Loi immigration : la France a « un problème d’immigration » mais n’est pas « dépassée », assure Emmanuel Macron

Invité de l’émission C à Vous sur France 5 ce mercredi soir, le chef de l’État Emmanuel Macron a déclaré que la loi sur l’immigration était « un bouclier qui nous manquait ». Emmanuel Macron « assume » un texte « utile », qui « va nous permettre de lutter contre ce qui nourrit le Rassemblement national ». Cette interview intervient au lendemain du vote de la loi immigration qui a provoqué la démission du ministre de la Santé et un profond malaise dans la majorité, tandis que plusieurs départements prévoient de ne pas appliquer une des dispositions du texte.

Après 18 mois de revirements et rebondissements autour de ce projet de loi, l’Assemblée l’a voté ce mardi soir avec 349 voix pour et 186 voix contre, sur 573 votants, LR et RN joignant leurs voix à celle de la majorité. Cette dernière s’est divisée : 59 voix lui ont manqué, sur 251 députés, entre votes contre et abstentions.

Le chef de l’État n’approuve pas tout le contenu de la loi

Cette loi « est le fruit d’un compromis » entre la majorité et la droite, a salué le chef de l’État, tout en rappelant qu’il n’approuve pas tout le contenu de la loi : « Est-ce que c’est le texte que nous voulions ? Non » a dit Emmanuel Macron. Il a notamment évoqué la caution demandée aux étudiants étrangers. Ce « n’est pas une bonne idée », d’après le président de la République. « Je vous le dis en toute sincérité, parce que je pense qu’on a besoin de continuer à attirer des talents et des étudiants du monde entier », a-t-il expliqué. Mais « le texte qui sort est un texte qui reste utile », et « les dispositions qui ont été acceptées, même si elles ne plaisent pas, ne justifiaient pas de tout bloquer », a-t-il ajouté. Certains volets de la loi peuvent « se retravailler » a-t-il assuré. Le locataire de l’Élysée a « revendiqué » le « en même temps » de cette loi.
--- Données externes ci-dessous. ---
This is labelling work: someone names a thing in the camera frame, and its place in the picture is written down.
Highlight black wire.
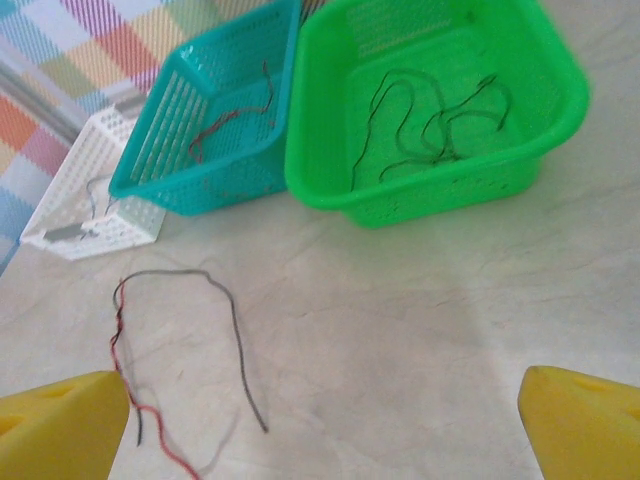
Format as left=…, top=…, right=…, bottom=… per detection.
left=349, top=69, right=449, bottom=192
left=378, top=112, right=464, bottom=182
left=109, top=268, right=270, bottom=447
left=422, top=72, right=514, bottom=154

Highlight white plastic basket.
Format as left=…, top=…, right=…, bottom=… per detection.
left=19, top=97, right=169, bottom=262

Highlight green plastic basket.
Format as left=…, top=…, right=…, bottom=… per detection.
left=283, top=0, right=592, bottom=230

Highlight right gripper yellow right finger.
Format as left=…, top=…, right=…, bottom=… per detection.
left=517, top=365, right=640, bottom=480

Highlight wires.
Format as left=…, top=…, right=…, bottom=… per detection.
left=189, top=107, right=266, bottom=164

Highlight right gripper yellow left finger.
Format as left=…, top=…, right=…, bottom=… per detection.
left=0, top=370, right=131, bottom=480

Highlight aluminium frame post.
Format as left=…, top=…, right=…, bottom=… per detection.
left=0, top=47, right=91, bottom=146

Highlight red wire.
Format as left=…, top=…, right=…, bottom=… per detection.
left=259, top=59, right=277, bottom=117
left=108, top=304, right=204, bottom=480

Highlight teal plastic basket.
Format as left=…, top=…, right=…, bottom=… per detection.
left=108, top=0, right=304, bottom=217

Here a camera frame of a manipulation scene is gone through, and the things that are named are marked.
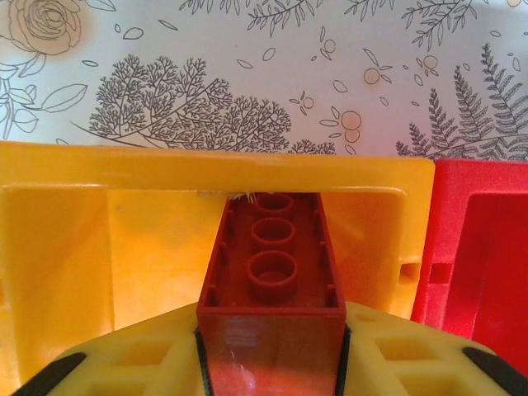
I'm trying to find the long red lego brick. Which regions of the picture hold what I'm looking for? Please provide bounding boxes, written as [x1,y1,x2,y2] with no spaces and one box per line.
[196,192,347,396]

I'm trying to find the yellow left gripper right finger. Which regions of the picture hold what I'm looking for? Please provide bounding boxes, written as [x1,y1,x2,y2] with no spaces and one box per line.
[334,302,528,396]

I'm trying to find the red plastic container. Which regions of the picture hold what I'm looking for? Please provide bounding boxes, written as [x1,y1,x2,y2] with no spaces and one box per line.
[411,158,528,366]

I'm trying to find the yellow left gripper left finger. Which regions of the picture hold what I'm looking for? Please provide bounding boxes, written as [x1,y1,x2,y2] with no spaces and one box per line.
[12,304,210,396]

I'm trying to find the yellow plastic container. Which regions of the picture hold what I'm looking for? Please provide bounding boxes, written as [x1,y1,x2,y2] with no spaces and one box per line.
[0,139,438,396]

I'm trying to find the floral patterned table cover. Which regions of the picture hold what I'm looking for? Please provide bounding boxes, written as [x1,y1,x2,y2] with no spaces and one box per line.
[0,0,528,164]

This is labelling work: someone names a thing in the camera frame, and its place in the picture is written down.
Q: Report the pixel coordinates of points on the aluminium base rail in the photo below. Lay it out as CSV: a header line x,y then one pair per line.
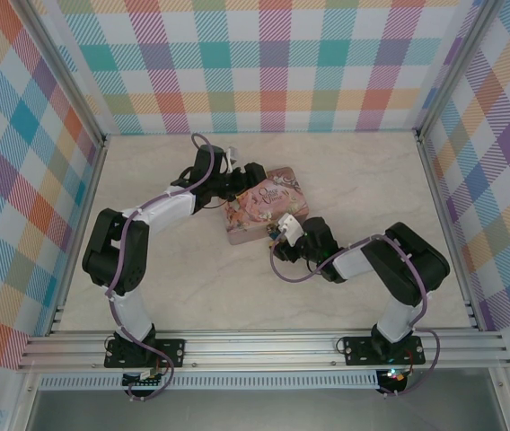
x,y
259,350

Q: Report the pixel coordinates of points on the right controller circuit board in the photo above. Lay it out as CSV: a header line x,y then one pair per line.
x,y
392,378

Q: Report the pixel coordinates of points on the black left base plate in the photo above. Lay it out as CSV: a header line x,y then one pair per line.
x,y
174,354

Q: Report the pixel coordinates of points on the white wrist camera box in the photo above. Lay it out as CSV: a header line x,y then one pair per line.
x,y
290,226
232,155

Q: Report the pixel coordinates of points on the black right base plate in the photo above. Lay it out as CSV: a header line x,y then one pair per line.
x,y
358,352

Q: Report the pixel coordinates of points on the grey metal panel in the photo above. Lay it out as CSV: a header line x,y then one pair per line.
x,y
259,410

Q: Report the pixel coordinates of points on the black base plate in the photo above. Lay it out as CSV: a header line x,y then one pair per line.
x,y
174,354
358,352

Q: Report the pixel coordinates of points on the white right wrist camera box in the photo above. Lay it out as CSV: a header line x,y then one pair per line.
x,y
290,226

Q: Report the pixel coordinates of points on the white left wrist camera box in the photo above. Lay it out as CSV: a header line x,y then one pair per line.
x,y
232,155

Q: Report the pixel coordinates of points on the left controller circuit board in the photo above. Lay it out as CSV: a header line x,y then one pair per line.
x,y
143,379

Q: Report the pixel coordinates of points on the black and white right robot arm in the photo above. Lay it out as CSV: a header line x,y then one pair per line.
x,y
412,265

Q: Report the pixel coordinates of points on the aluminium frame post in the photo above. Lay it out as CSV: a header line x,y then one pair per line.
x,y
457,67
66,76

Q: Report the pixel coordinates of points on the controller circuit board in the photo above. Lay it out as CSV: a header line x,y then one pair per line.
x,y
392,378
143,379

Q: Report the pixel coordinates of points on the aluminium table side rail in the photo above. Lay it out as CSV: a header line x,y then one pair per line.
x,y
85,215
445,215

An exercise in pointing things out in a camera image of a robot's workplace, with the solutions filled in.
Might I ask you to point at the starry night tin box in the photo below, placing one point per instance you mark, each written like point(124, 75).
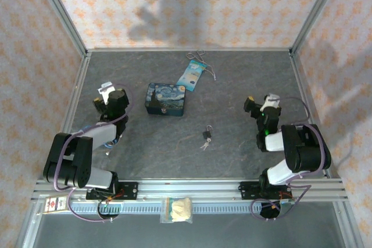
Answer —
point(165, 100)

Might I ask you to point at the small black padlock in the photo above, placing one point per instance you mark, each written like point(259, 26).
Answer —
point(207, 134)

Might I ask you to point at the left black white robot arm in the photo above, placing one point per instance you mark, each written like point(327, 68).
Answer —
point(69, 166)

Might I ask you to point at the metal forceps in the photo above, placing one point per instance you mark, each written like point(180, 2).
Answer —
point(203, 61)

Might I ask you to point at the blue white snack packet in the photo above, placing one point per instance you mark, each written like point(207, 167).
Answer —
point(191, 75)

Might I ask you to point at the red white label card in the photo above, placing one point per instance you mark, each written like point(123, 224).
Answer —
point(56, 204)

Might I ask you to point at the plastic bag with beige contents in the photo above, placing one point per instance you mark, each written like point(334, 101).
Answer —
point(178, 210)

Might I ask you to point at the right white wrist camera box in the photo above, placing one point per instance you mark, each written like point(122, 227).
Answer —
point(271, 102)

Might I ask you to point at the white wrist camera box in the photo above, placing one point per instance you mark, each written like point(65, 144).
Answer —
point(271, 102)
point(104, 88)

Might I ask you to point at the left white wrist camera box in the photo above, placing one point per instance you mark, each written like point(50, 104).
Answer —
point(104, 88)

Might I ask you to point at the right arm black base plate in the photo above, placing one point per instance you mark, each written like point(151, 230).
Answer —
point(247, 190)

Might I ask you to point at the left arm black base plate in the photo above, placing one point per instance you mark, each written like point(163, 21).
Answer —
point(130, 187)

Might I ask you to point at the aluminium profile frame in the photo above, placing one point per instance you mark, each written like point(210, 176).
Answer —
point(189, 185)

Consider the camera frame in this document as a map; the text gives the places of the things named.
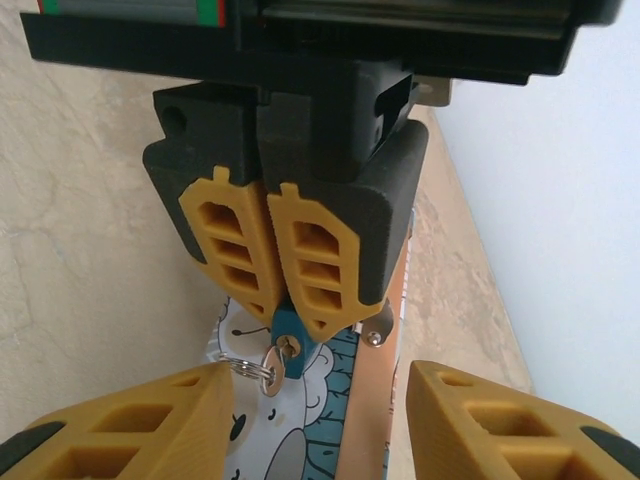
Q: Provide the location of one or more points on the small blue padlock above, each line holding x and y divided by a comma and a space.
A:
299, 365

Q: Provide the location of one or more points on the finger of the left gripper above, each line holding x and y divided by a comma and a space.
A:
340, 235
210, 200

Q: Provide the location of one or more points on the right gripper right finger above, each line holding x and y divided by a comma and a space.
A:
500, 435

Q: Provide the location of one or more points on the silver key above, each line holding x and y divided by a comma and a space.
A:
274, 378

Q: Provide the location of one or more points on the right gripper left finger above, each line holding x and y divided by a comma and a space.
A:
150, 430

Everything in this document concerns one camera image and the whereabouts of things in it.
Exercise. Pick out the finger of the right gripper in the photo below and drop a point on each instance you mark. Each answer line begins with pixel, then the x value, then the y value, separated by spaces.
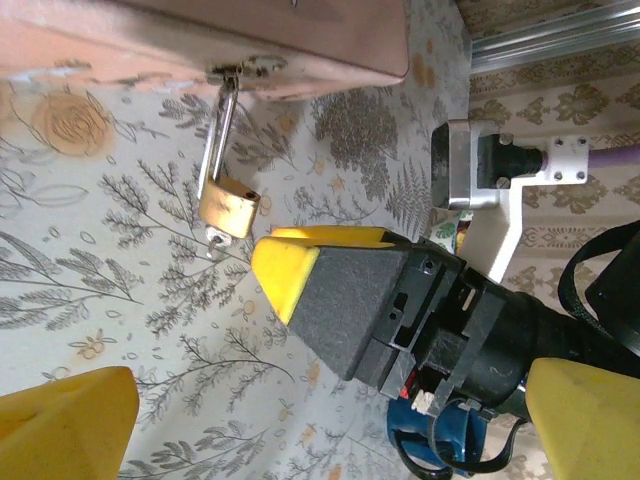
pixel 345 305
pixel 330 237

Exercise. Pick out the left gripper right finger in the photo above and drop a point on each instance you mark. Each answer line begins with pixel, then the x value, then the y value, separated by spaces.
pixel 595 425

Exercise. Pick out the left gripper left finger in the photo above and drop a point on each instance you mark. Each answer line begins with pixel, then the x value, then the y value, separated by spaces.
pixel 65 430

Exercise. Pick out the brass padlock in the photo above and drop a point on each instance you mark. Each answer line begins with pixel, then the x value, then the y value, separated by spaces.
pixel 227 207

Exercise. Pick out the small silver key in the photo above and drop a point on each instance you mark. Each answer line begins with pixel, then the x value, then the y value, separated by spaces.
pixel 217 240

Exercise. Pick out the blue round object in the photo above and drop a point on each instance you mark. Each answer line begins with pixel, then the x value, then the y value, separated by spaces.
pixel 407 430

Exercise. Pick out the floral table covering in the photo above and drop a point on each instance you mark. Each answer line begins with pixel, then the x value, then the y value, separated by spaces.
pixel 150 300

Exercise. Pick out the pink box with cartoon couple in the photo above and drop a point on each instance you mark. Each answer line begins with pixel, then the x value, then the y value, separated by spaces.
pixel 200 35

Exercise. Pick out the aluminium corner post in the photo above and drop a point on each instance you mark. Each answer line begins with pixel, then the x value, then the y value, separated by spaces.
pixel 550 35

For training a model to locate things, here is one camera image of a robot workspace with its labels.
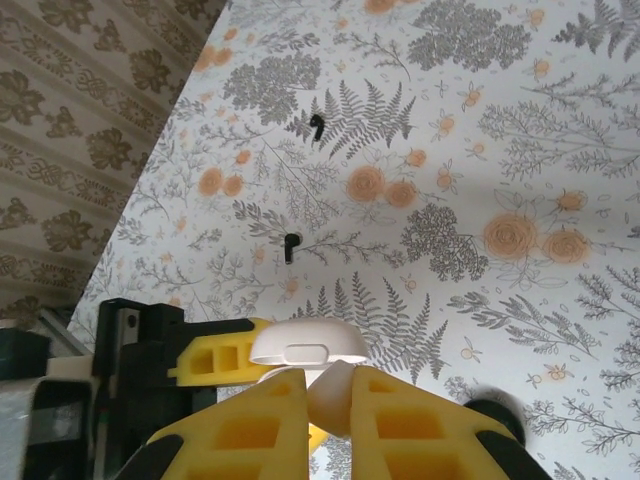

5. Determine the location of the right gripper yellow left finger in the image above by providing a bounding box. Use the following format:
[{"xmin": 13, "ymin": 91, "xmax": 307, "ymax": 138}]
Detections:
[{"xmin": 117, "ymin": 368, "xmax": 309, "ymax": 480}]

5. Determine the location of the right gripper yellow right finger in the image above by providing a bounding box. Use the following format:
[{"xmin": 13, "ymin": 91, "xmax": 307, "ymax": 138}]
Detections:
[{"xmin": 351, "ymin": 366, "xmax": 544, "ymax": 480}]

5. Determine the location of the white earbud charging case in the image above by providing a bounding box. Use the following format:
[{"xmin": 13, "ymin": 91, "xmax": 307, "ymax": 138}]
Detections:
[{"xmin": 248, "ymin": 318, "xmax": 370, "ymax": 440}]

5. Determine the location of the aluminium frame side rail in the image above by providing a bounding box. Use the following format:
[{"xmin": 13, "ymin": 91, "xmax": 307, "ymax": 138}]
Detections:
[{"xmin": 38, "ymin": 305, "xmax": 85, "ymax": 352}]

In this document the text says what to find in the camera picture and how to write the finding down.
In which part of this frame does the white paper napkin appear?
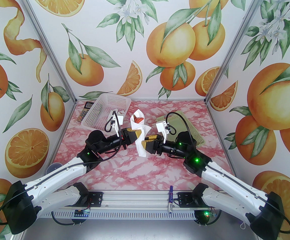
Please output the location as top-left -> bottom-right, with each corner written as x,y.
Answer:
130,108 -> 148,158

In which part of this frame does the green perforated plastic basket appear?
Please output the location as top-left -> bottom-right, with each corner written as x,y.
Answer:
156,111 -> 205,147

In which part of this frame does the white perforated plastic basket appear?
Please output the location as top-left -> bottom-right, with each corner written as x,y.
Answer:
81,93 -> 132,131

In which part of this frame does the black calculator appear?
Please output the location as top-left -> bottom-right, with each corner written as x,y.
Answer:
77,101 -> 93,123

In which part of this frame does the purple plastic cup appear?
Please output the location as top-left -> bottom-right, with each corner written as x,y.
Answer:
46,162 -> 63,174

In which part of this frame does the blue marker pen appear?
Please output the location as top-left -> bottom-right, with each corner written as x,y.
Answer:
168,185 -> 173,214

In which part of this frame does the black left camera cable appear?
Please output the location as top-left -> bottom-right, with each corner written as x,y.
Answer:
0,110 -> 123,225

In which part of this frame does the black camera cable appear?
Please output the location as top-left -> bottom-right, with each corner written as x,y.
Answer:
165,112 -> 290,234
0,110 -> 123,225

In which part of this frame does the black right camera cable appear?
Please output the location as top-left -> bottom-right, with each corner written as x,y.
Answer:
165,112 -> 290,234

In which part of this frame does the aluminium mounting rail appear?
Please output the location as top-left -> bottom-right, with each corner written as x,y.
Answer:
22,189 -> 235,220

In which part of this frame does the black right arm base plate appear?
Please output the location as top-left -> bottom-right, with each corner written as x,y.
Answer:
177,191 -> 203,208

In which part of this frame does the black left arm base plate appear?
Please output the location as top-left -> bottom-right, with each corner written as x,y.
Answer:
85,191 -> 103,207

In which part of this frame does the black right base cable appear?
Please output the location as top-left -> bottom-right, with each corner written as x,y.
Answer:
194,209 -> 221,227

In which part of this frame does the black base cable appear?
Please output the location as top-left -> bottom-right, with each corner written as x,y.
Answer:
194,209 -> 221,227
51,206 -> 91,226

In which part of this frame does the black left base cable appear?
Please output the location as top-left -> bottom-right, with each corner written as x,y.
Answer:
51,206 -> 91,226

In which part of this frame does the aluminium frame post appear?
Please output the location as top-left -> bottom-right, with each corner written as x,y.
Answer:
17,0 -> 77,106
203,0 -> 273,106

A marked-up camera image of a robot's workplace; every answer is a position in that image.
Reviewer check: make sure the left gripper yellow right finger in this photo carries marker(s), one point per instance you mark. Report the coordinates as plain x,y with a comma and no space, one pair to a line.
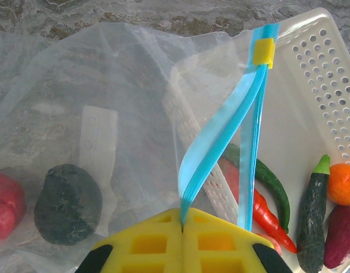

Une victoire idéologique du RN ?

Emmanuel Macron a aussi répondu aux critiques sur l’attribution des prestations sociales qui relèverait de la « préférence nationale », selon le RN et l’opposition de gauche. Cette idéologie historique du Front national puis du Rassemblement national propose de donner la priorité aux Français, notamment dans l’attribution des aides sociales. Emmanuel Macron a démenti que les dispositions de la loi immigration seraient « de nature Rassemblement national ». « C’est une défaite du Rassemblement national », a assuré le chef de l’État qui estime que pour éviter que le RN arrive au pouvoir, « il faut traiter les problèmes qui le nourrissent ». Il a notamment affirmé que la loi visait « très clairement » à décourager l’immigration clandestine.

La mesure pointée du doigt est notamment l’instauration un délai de cinq ans pour les étrangers non-européens en situation régulière qui ne travaillent pas, et de trente mois pour les autres, avant d’être éligibles à des prestations comme les allocations familiales ou l’allocation personnalisée d’autonomie (APA), une prestation versée aux personnes âgées. Les 32 départements de gauche ont d’ailleurs annoncé qu’ils n’appliqueront pas le durcissement des conditions de versement de l’APA. Ils estiment que cette loi est « inspirée par l’extrême-droite ».

Le pays n’est pas « dépassé par l’immigration

Le président Emmanuel Macron a indiqué ce mercredi qu’il y avait « un problème d’immigration en France », mais a nié que le pays soit « dépassé » comme l’affirme l’extrême-droite. « Je pense que toutes les bonnes âmes qui m’expliquent que ce n’est pas bien ce que vous faites, ce sont tous les gens qui ont gouverné le pays pendant 40 ans et qui ont fait quoi ? », a déclaré le chef de l’État sur France 5, reprochant à ses prédécesseurs de ne pas avoir réglé cette question.

Le président « respecte » la décision d’Aurélien Rousseau

Emmanuel Macron « respecte » la décision d’Aurélien Rousseau de démissionner, a-t-il dit sur France 5 quelques heures après le départ du ministre de la Santé qui a claqué la porte pour dire son opposition au projet de loi. « J’ai aussi beaucoup de respect pour les députés de la majorité qui ont voté une loi dont ils n’aiment pas toutes les dispositions » a indiqué le président de la République.